Только однажды в прошлом году Стоян застал меня, когда я читал"
"И умру я не на постели
При нотариусе и враче,
А в какой-нибудь дикой щели,
Утонувшей в густом плюще."
Склонившись надо мной, Стоян приподнял обложку и сказал насмешливо:
— А-а-а! Русский Киплинг.
Я положил согнутые в локтях руки на книгу и опустил голову.
Я уже знал, что Гумилева расстреляли после революции и что он
был единственным, кто не дал завязать себе глаза и улыбался палачам. И потому я почти ненавидел Стояна в эти минуты. А тот преспокойно щелкнул меня по макушке и отправился на кухню "замаривать" вечно голодного червячка.
Тогда я тихо-тихо прокрался в прихожую, оделся и ушел из дому.
На дворе стоял октябрь, но было тепло, как летом. В двух кварталах от нашего двора в парке протекала речушка. Вопреки грозным запрещениям родителей, мы часто слонялись по ее замусоренным берегам, находя всякие диковинные вещи. Где-то вверху по течению стоял протезный завод. Там же делали игрушки. Однажды Левка с Бобом выловили из воды пластмассовую кукольную руку, а я нашел глаз, совсем как настоящий. Поскольку отец все равно не позволил бы мне держать "эту гадость" дома, я обменял его на стопку фишек, которые тут же перекочевали Борьке в карман.
Уязвленный Стояном в самое сердце, я бродил по берегу, стараясь представить, что это не зловонный ручей, а прекрасная африканская
река. И смрад от тлеющих мусорных куч — "дымы бедуинских костров".
Но реальность быстро вторглась в мир моих мечтаний. Какие-то
укутанные в тряпки синюшные бродяги, переругиваясь сиплыми голосами, прочесывали склоны в поисках бутылок. Даже не пытаясь вообразить, что это "львы пустыни", я трусливо спрятался в кустах.
Однажды такие типы стащили куртку с одного парня из нашего дома и… помочились на нее. Так что куртку он им сам оставил… по собственному желанию.
Потом бродяги ушли, но я все еще не решался возвратиться домой.
Ходил-ходил, набрел на какое-то бревно и сел, в ожидании сам не зная чего.
Стоян нашел меня, когда уже смеркалось. Сел рядом молча. Потом поднял прутик и разворошил золу старого кострища.
— Прости, старик.
Я не ответил. Мы еще немного посидели, а потом он обнял меня за плечи, мы поднялись и пошли домой.

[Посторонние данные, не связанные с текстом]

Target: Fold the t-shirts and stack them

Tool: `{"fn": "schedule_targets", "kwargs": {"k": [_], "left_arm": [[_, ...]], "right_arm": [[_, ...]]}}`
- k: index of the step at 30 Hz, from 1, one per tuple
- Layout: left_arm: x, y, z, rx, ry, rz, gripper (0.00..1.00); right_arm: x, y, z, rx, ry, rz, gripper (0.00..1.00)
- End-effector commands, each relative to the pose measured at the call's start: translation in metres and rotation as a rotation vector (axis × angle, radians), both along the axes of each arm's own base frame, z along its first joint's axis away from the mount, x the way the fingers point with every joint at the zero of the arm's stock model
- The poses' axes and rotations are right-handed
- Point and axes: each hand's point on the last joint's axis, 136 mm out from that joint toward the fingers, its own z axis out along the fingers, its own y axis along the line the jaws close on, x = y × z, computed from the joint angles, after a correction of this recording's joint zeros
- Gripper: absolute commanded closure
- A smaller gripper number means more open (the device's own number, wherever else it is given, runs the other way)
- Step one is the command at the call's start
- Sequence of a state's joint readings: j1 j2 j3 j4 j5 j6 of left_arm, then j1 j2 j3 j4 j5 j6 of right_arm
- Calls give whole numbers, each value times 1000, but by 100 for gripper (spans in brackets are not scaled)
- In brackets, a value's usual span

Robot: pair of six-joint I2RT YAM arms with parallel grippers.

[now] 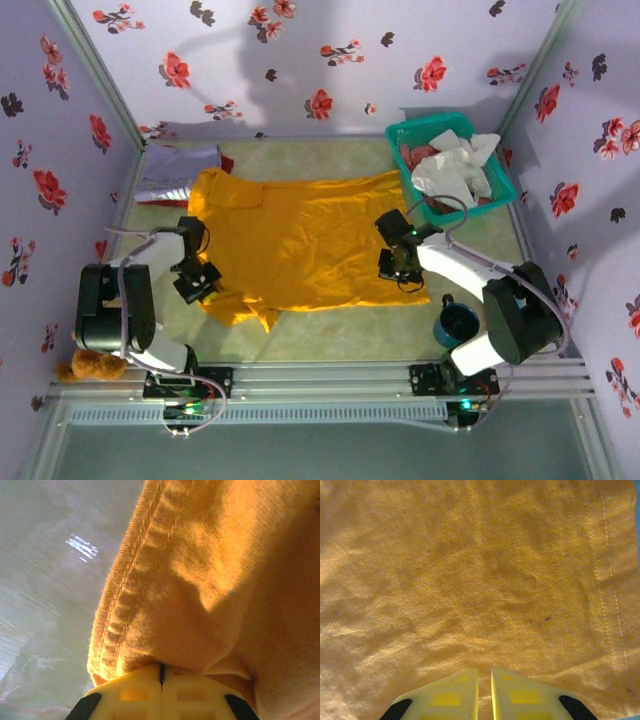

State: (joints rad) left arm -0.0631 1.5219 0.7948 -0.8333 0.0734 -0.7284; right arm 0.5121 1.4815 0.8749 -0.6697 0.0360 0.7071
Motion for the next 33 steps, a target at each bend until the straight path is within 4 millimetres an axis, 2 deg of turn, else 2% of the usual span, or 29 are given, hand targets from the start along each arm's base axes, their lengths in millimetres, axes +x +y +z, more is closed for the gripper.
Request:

Когда я был маленьким и считал, что обязан отвечать на все вопросы взрослых, глупые тетки из нашего подъезда часто мучили меня, спрашивая: "Кого из двух пап ты любишь больше? "
Карабкаясь рядом со Стояном по косогору, я думал о том, что рядом с Гумилевым в той его жизни мог бы запросто существовать отец. Когда в "Африканских дневниках " я прочитал об ученых, "похожих на героев Жюль Верна", я сразу же подумал о папе.
Как там замечательно написано: "Принцы официальной науки…" И я часто придумывал всякие истории с Гумилевым, отцом и с собой, конечно.
Но вот сейчас только Стоян мог найти меня на реке отбросов, и только ему я позволил бы тащить себя как беспомощного щенка в мое безопасное домашнее Логово.
А бывало и наоборот.
Так кого я любил больше?
Итак, восьмая строфа прочитана, а я заблудился в своих воспоминаниях.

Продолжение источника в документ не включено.